LGBTQ+ dating app's maker previously denied selling sensitive user data

UK class action targets Grindr, alleges app shared HIV data

Hundreds have joined a UK class action lawsuit against LGBTQ+ dating app Grindr, seeking damages over a historical case of the company allegedly forwarding users' HIV status as well as other sensitive data to third-party advertisers.

This data included a user's HIV status and their last test date, their sexual preferences, and their GPS location – all of which were added to public profiles by users and later gathered up by Grindr's trackers.
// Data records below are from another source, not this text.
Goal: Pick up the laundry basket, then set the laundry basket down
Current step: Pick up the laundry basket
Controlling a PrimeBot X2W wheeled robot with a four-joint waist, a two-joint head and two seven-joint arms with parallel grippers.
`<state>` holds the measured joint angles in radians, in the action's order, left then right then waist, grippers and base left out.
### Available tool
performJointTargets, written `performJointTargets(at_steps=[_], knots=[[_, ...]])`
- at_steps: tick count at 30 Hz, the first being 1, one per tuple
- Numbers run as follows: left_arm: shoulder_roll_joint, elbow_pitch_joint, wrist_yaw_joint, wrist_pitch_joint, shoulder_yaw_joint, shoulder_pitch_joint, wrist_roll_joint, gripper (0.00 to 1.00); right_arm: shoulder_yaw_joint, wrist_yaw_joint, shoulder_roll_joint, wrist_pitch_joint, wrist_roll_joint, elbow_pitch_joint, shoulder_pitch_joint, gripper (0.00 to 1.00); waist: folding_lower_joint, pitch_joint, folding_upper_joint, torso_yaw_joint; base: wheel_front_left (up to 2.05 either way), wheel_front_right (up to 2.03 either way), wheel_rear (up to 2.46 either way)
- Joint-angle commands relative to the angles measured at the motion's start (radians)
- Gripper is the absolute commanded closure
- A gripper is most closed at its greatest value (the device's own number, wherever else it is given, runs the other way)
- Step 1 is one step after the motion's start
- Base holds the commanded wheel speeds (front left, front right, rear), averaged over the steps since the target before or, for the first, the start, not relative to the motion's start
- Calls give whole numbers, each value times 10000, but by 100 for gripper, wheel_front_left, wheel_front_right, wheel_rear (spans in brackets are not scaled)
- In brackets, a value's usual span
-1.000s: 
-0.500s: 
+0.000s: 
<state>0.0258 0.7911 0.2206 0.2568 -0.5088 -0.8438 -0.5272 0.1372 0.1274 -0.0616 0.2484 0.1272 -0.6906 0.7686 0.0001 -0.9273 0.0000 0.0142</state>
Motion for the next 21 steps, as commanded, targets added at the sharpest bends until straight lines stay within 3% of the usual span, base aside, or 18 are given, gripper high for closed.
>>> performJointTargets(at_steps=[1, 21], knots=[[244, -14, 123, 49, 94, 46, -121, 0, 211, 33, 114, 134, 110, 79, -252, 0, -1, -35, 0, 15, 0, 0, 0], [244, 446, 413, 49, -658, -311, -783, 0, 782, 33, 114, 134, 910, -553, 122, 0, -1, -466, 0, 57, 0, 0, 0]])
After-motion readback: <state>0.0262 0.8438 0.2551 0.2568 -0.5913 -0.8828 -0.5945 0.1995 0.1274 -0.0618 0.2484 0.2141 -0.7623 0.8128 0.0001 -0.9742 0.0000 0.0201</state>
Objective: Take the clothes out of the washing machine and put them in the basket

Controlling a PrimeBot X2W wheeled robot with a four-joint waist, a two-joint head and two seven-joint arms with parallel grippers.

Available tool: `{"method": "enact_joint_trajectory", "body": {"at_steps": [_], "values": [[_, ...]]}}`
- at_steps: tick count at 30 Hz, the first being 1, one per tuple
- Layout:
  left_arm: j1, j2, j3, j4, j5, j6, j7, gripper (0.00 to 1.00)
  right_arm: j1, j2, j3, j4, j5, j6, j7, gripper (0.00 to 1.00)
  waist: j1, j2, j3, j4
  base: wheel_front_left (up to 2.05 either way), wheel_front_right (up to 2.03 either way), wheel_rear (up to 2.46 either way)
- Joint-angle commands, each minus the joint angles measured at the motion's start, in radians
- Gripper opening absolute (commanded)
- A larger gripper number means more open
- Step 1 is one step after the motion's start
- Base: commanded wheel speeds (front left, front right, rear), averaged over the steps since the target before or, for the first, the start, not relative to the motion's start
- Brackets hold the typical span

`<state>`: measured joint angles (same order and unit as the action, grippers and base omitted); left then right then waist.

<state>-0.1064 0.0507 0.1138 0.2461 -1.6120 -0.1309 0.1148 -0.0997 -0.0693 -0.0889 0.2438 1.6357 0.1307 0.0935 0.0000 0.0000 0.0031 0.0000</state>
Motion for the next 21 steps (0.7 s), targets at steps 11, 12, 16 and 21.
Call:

The Norwegian Data Protection Authority (NO DPA) fined Grindr 65 million Norwegian kroner in 2020 ($5.9 million at today's exchange rate) for violating GDPR's consent rules. NO DPA's case didn't mention any violations regarding the sharing of HIV data or information about a user's sexual preferences. However, it ruled that third parties had received a user's GPS location, IP address, advertising ID, age, gender, and the fact that they used the app, and concluded that Grindr had disclosed user data to third parties "for behavioural advertisement without a legal basis."

The Electronic Privacy Information Center (EPIC) said in October last year it was pushing for the FTC to probe the app maker after finding that it was retaining user data even after accounts were deleted – a practice Grindr's privacy policy explicitly says it wouldn't do.